* _WORK INSTRUCTION_: What is the number of lines in these entries that contain "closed"? State it alone.

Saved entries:
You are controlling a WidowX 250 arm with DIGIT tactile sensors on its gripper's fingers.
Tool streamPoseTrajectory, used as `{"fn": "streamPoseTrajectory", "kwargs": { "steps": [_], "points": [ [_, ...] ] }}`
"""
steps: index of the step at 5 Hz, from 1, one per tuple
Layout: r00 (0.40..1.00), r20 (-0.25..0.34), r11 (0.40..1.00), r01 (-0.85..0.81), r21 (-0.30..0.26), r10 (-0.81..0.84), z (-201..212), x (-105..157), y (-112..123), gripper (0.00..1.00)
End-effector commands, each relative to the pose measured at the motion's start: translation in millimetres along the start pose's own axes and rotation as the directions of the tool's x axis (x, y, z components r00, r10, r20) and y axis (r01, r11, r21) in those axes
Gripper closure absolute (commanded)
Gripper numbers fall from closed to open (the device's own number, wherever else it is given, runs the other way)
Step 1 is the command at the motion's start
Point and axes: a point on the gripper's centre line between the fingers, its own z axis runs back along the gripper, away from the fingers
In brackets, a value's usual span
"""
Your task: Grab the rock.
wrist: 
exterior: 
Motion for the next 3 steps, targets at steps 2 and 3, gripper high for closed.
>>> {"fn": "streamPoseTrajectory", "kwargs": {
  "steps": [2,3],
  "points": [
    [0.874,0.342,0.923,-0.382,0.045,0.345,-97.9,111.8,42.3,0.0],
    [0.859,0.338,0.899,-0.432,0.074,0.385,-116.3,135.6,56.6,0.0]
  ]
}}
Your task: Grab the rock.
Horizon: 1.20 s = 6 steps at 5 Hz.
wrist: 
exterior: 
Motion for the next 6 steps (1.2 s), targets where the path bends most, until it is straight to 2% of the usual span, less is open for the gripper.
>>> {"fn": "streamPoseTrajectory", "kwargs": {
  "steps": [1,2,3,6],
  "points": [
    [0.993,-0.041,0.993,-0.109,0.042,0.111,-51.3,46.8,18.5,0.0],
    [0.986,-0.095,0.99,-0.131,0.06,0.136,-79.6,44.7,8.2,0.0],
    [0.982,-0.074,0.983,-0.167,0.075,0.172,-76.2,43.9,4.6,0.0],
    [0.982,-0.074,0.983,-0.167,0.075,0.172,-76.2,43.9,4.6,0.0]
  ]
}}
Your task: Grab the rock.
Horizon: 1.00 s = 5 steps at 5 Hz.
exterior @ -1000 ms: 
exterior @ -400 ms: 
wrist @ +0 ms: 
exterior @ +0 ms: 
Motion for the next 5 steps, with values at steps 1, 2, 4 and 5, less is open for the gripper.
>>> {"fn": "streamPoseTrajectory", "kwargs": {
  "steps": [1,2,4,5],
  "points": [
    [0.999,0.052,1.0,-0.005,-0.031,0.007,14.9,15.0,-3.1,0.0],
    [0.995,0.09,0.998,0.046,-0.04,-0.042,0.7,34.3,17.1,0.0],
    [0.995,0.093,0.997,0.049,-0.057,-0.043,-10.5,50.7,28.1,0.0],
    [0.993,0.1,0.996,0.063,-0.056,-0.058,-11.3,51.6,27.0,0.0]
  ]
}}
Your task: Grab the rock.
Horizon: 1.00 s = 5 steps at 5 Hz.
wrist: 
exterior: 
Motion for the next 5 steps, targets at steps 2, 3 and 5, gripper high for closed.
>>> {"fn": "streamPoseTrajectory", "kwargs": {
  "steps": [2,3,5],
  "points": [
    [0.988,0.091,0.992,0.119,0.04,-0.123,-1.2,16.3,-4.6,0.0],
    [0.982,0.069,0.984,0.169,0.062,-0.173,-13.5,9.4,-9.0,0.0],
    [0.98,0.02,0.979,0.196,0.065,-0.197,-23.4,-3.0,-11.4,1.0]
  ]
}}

* _RESPONSE AREA_: 3